The seated figure, "El Rey", is dressed ornately. He or she is seated on an elaborate scroll holding another scroll. Since this carving is situated above a major natural water channel that once supplied water to Chalcatzingo, the scene has been interpreted as a leader using his power to bring water to the region. However, "El Rey" has also variously been identified as a rain deity, the "God of the Mountain" - a forerunner of the Aztec's Tepeyollotl, or as the jaguar god who inhabits the caves.
In addition to "El Rey", the Water Dancing Group includes five smaller bas-reliefs, all depicting various saurian-like creatures sitting atop scrolls underneath exclamation-like objects (again most likely raindrops) falling from what appear to be clouds. These five bas-reliefs—Monuments 5/6, 8, 11, 14, and 15—stretch eastward from Monument 1, separated from it by Cerro Chalcatzingo’s primary natural water channel. These bas-reliefs can only be viewed sequentially, which leads some researchers to suggest that they are likely a pictorial or processional sequence.
The second group also consists of bas-reliefs, but they have been carved upon the loose stone slabs and boulders at the foot of the mountain rather than on the mountainside. They are larger than those of the Water Dancing group (all but "El Rey") and the carvings primarily depict fantastic creatures dominating outlined human figures:
According to UIUC archaeologist David Grove, these four reliefs likely illustrate "a sequence of mythical events important in the cosmogony of the peoples of Chalcatzingo".
While these first five occur in a processional arrangement, a sixth carving of this group, labelled Monument 13, is considerably downhill. It depicts a supernatural anthropomorphic being with the cleft head often found in Olmec iconography. Like "El Rey", it is seated within the quatrefoil mouth of what is likely a supernatural creature.
Monument 9 is a sculpture that may represent the cave in Monument 1 from a head-on point of view. The sculpture is flat and contains a large hole in the middle that would correspond to the shape of the cave entrance. Above that hole are two eyes, similar to the eye in Monument 1.

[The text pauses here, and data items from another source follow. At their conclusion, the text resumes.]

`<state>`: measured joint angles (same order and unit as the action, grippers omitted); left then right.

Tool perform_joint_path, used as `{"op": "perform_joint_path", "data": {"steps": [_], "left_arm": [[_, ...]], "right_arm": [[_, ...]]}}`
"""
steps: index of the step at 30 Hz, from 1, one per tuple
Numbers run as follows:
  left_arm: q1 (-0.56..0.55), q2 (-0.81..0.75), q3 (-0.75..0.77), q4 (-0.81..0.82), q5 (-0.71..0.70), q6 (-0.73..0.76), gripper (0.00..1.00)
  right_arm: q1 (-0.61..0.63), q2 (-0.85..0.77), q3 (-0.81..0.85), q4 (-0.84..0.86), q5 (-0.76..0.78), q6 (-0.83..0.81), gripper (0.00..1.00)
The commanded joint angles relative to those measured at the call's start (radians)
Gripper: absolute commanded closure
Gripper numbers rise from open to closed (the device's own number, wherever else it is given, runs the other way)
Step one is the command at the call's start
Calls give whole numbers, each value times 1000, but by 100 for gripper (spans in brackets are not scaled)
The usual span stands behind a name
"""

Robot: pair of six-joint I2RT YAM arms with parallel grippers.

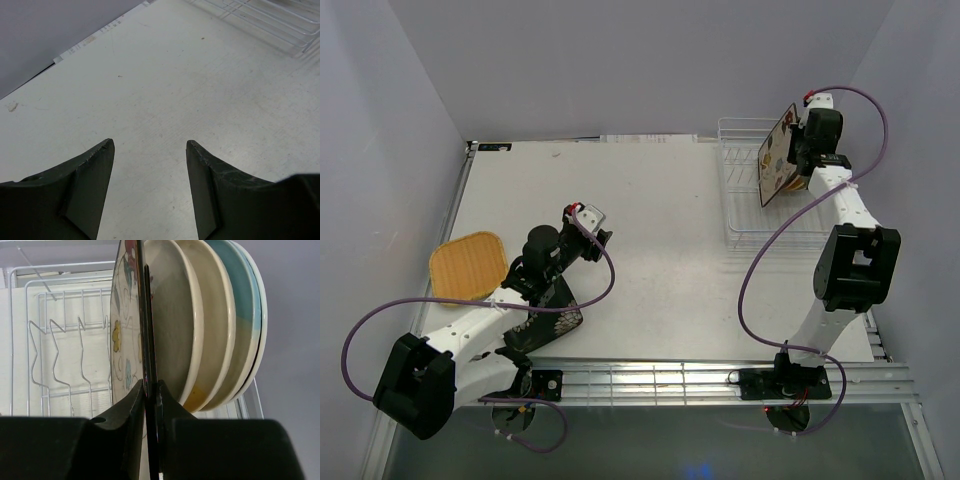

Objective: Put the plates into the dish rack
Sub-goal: Insert the plate into the dish rack.

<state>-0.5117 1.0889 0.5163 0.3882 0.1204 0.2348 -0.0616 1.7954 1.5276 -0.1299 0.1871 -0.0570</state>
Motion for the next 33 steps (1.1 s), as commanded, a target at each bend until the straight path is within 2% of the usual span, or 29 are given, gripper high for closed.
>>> {"op": "perform_joint_path", "data": {"steps": [1, 9, 15, 18, 33], "left_arm": [[6, -4, 4, -5, 12, -3, 31], [6, -4, 2, -5, 12, -2, 30], [6, -6, 4, -5, 15, -5, 30], [6, -11, 2, -5, 15, -5, 30], [6, -14, 7, -11, 13, -6, 30]], "right_arm": [[-14, 19, 65, 200, 22, 39, 92], [-15, 81, 115, 188, -28, 29, 92], [-15, 70, 106, 182, -37, 43, 86], [-15, 53, 95, 182, -35, 43, 92], [-15, -11, 48, 159, -70, 43, 91]]}}
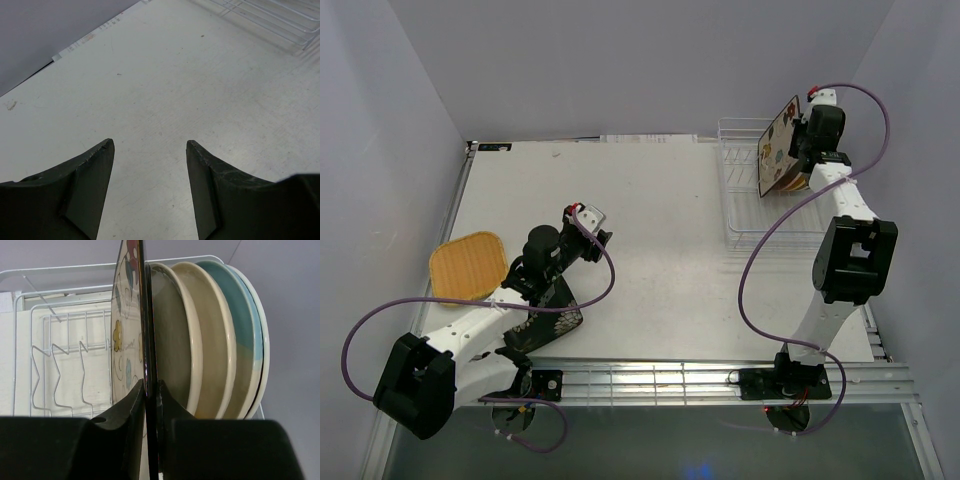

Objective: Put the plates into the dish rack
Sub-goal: Insert the plate into the dish rack.

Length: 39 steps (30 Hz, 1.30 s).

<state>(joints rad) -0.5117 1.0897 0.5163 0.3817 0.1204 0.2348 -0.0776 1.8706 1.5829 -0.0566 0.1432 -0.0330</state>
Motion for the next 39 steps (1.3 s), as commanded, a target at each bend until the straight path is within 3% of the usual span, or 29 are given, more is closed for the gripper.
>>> {"op": "perform_joint_path", "data": {"steps": [1, 13, 16, 18, 27, 34, 39], "left_arm": [[4, -14, 7, -4, 13, -8, 30], [6, -13, 7, -9, 8, -6, 30], [6, -16, 5, -10, 15, -3, 30], [6, -14, 8, -9, 13, -3, 30], [6, -19, 8, -14, 16, 0, 30], [4, -22, 8, -17, 18, 0, 30], [6, -25, 8, -18, 16, 1, 30]], "right_arm": [[2, -90, -9, 83, -28, 19, 91], [2, -91, 9, 41, -36, 24, 88], [2, -74, 12, 26, -36, 25, 80], [2, -71, 6, 31, -31, 47, 65], [4, -93, 0, 12, 35, 68, 55], [6, -168, -20, -34, 124, 127, 24], [16, -214, -20, -69, 153, 140, 20]]}}
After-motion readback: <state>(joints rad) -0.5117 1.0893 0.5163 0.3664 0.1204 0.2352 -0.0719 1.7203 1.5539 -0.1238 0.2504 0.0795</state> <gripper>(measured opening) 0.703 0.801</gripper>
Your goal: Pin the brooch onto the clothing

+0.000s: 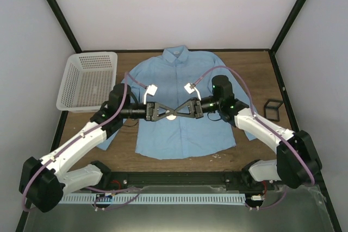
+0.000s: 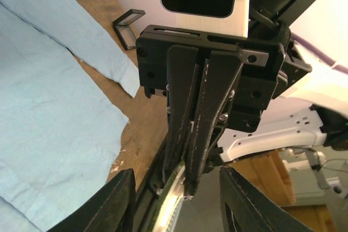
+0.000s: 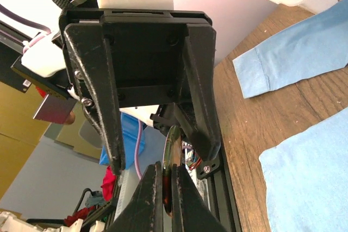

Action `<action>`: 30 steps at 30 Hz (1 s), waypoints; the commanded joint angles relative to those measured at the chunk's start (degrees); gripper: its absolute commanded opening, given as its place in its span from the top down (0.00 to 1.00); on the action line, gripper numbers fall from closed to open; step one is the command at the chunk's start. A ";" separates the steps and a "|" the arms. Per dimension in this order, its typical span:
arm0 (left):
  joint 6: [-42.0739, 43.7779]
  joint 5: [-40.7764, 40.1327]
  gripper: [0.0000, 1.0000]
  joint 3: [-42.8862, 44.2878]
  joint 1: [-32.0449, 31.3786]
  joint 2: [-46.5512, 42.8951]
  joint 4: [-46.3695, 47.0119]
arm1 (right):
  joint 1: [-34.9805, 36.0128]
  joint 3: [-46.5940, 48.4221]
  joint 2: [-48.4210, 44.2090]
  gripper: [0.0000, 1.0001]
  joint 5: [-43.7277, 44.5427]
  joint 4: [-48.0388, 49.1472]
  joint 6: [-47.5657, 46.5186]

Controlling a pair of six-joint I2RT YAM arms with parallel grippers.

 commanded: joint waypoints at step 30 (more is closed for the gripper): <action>-14.36 -4.57 1.00 -4.47 0.26 -3.86 11.00 | -0.35 -0.87 -5.56 0.48 6.27 2.38 5.54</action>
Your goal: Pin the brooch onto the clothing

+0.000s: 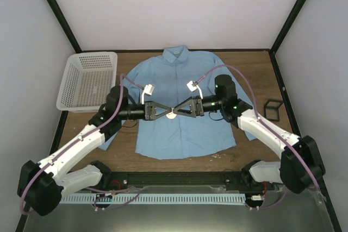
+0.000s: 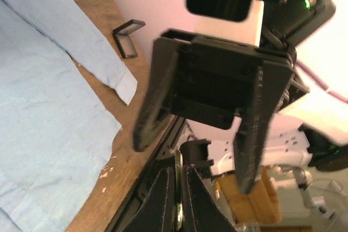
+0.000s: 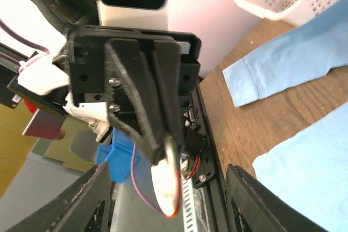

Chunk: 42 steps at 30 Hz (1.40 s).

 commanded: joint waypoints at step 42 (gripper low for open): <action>-20.51 -15.32 1.00 -17.35 -1.35 -4.56 51.06 | 5.92 -7.58 1.89 0.99 15.06 40.60 29.68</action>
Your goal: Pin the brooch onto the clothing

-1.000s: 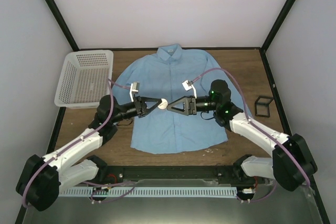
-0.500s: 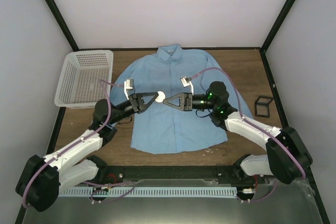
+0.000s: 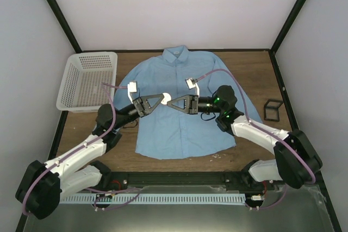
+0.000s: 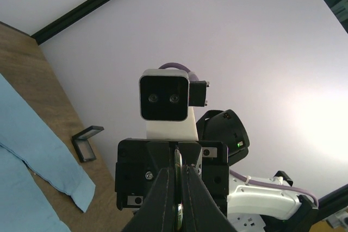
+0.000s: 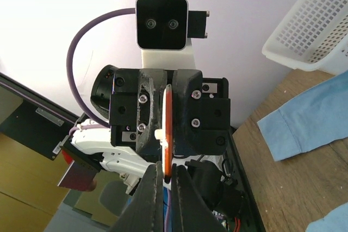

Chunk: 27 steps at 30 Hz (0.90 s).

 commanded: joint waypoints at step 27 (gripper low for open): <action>8.87 3.30 1.00 1.10 -1.97 -4.73 -1.44 | -0.17 4.01 -1.96 0.99 6.44 -4.26 -7.09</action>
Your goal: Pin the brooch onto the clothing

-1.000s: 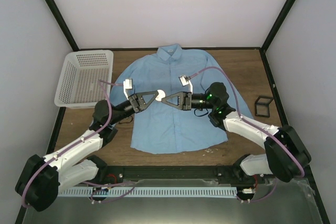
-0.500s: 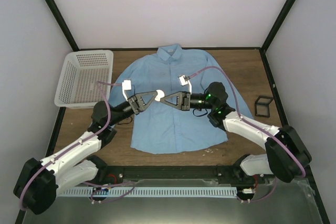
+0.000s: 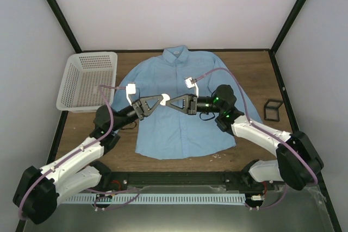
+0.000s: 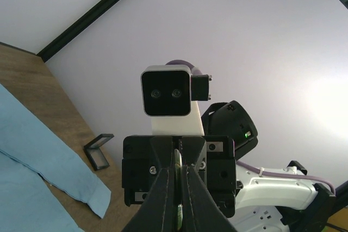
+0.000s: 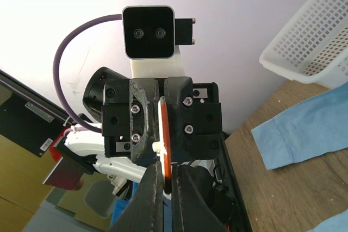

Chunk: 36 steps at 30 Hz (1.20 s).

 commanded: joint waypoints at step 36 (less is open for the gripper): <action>30.78 19.97 0.59 20.33 2.09 0.80 -53.72 | -7.31 18.33 0.88 0.99 -23.40 -60.22 -58.90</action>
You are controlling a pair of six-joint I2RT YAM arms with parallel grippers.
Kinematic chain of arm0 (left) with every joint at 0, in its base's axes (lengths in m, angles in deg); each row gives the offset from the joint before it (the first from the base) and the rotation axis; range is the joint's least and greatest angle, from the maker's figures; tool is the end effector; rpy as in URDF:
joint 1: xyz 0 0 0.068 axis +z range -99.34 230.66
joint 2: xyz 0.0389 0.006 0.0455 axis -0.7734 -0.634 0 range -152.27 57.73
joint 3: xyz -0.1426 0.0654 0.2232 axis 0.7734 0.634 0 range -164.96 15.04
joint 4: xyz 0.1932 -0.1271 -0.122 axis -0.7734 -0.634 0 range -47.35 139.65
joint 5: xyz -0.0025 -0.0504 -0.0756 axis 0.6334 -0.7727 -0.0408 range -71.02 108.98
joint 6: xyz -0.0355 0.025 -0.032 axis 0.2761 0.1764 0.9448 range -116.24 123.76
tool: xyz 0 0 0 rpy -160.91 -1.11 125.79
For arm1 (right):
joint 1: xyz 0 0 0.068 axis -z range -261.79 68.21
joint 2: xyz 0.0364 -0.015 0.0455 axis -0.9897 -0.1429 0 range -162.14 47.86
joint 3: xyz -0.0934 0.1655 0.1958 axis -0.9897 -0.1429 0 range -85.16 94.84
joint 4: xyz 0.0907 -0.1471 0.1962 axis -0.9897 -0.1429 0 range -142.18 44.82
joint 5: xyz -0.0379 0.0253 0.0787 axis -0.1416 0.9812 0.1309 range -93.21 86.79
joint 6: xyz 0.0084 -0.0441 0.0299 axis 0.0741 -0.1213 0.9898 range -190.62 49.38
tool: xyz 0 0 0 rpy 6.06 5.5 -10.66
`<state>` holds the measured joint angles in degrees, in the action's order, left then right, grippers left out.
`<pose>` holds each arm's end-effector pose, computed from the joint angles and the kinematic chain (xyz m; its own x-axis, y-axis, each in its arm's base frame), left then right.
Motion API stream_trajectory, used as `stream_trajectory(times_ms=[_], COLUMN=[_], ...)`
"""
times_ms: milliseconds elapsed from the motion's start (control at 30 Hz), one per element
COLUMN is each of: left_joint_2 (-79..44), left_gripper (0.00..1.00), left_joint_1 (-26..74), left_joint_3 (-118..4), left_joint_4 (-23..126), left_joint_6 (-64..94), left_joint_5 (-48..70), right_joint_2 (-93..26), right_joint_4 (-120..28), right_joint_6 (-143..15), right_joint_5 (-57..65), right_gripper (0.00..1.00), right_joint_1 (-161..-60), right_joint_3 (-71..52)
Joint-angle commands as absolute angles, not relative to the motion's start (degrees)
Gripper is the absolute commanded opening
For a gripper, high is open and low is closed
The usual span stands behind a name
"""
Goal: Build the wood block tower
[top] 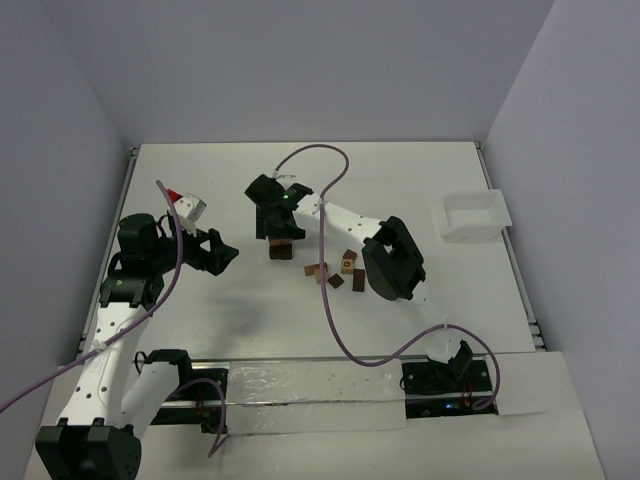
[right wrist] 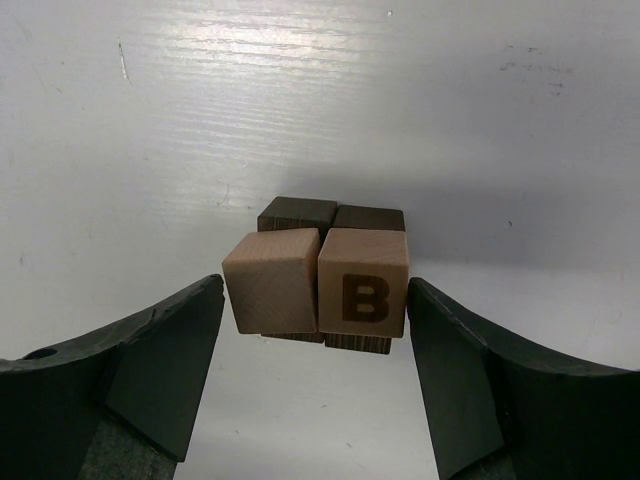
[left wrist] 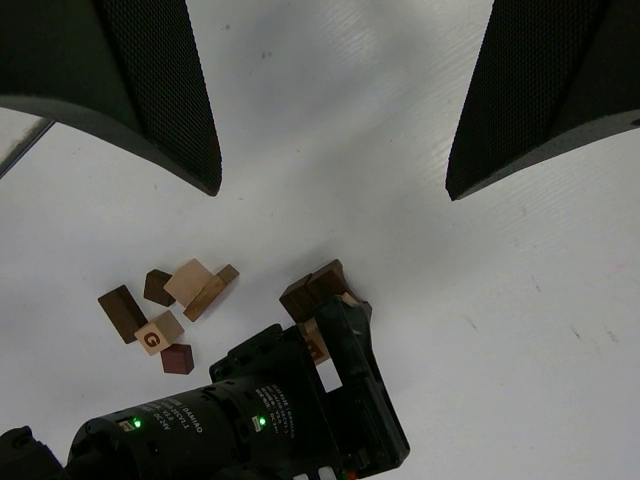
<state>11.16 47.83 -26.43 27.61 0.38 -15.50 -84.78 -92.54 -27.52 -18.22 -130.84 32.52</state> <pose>0.1786 -0.0290 0.2960 -0.4227 0.0695 -0.9036 0.5698 0.7957 -0.2054 0.3356 0.3727 0.2064 -0.8684 0.0062 -0.4959 -0.0786 0.9856 0.1499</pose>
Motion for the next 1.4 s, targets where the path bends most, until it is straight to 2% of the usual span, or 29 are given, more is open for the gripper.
stream_trajectory(times_ms=[0,167,367,500,600,667,767,1033,1100,1367], left_joint_2=[11.6,11.5,11.4,11.5,11.4,11.4,11.4,11.4,11.5,11.5], left_gripper=[0.99,0.99,0.99,0.99,0.99,0.99,0.99,0.99,0.99,0.99], left_joint_1=[48.1,48.1,48.2,48.2,48.2,48.2,48.2,48.2,48.2,48.2], left_joint_3=[-26.4,-26.4,-26.4,-26.3,-26.2,-26.2,-26.2,-26.3,-26.3,-26.5], left_joint_4=[30.3,30.5,30.4,30.4,30.5,30.5,30.5,30.6,30.5,31.0], left_joint_6=[1.1,1.2,1.2,1.2,1.1,1.1,1.1,1.1,1.2,1.4], left_joint_5=[-15.4,-15.4,-15.5,-15.5,-15.6,-15.5,-15.6,-15.6,-15.5,-15.3], right_joint_2=[-85.9,-85.9,-86.1,-86.1,-86.0,-85.9,-85.6,-85.4,-84.9,-76.5], right_joint_4=[-93.4,-93.6,-93.7,-93.7,-93.8,-93.7,-93.8,-93.7,-93.1,-91.4], right_joint_6=[-26.0,-25.8,-25.4,-25.4,-25.4,-25.4,-25.4,-25.7,-26.3,-28.9], right_joint_5=[-20.4,-20.4,-20.4,-20.5,-20.5,-20.4,-20.4,-20.3,-19.3,-17.8], right_gripper=[0.8,0.77,0.67,0.66,0.75,0.88,0.96,0.96,0.99,1.0], right_joint_1=[-130.2,-130.2,-130.2,-130.1,-130.1,-130.1,-130.1,-130.0,-130.0,-130.2], right_joint_3=[35.6,35.5,35.6,35.6,35.5,35.4,35.3,34.8,34.7,29.1])
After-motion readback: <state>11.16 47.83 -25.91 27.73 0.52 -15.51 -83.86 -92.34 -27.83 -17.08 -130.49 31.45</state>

Chalcatzingo contains what may be the earliest representation of a woman in Mesoamerican monumental art on Monument 21. The monument is a stela, and depicts a woman dressed in sandals, a skirt, and a head covering. She is holding a bundle tied with bands. This image possibly represents a woman with her marriage dowry.
While Chalcatzingo is perhaps best known for its bas-relief carvings, taken to infer an Olmec presence in the prehistoric community, the bulk of the evidence from this site indicates that it was a vibrant presence in the Mexican Central Highlands owing little to any Olmec incursion or contact. The Central Mexican identity can perhaps best be appreciated by contrasting the character of the monumental art with the numerous anthropomorphic figurines recovered at Chalcatzingo. These figurines, which are clearly within an indigenous Central Mexican tradition, may be thought of as depicting the people who lived in Morelos at the dawn of Mesoamerican civilization.
Like other Formative period culture centers, Chalcatzingo declined in importance but, unlike centers on the Gulf Coast, the site was not abandoned. The location has clear evidence of a minor occupation in the Late Formative Period and served as a minor ceremonial center during the Classic period. However, by 500 BCE Chalcatzingo had lost its centrality in Mexican Highland culture. This occurred some 400 years after San Lorenzo was abandoned, and 100 years before the abandonment of La Venta. Chalcatzingo’s decline coincided with the development of widespread settlement clusters throughout the Morelos region, consisting mainly of small farming villages. Over 1000 years after Chalcatzingo’s abandonment, the Late Classic settlement Xochicalco reached its peak in Morelos between 700–900 CE.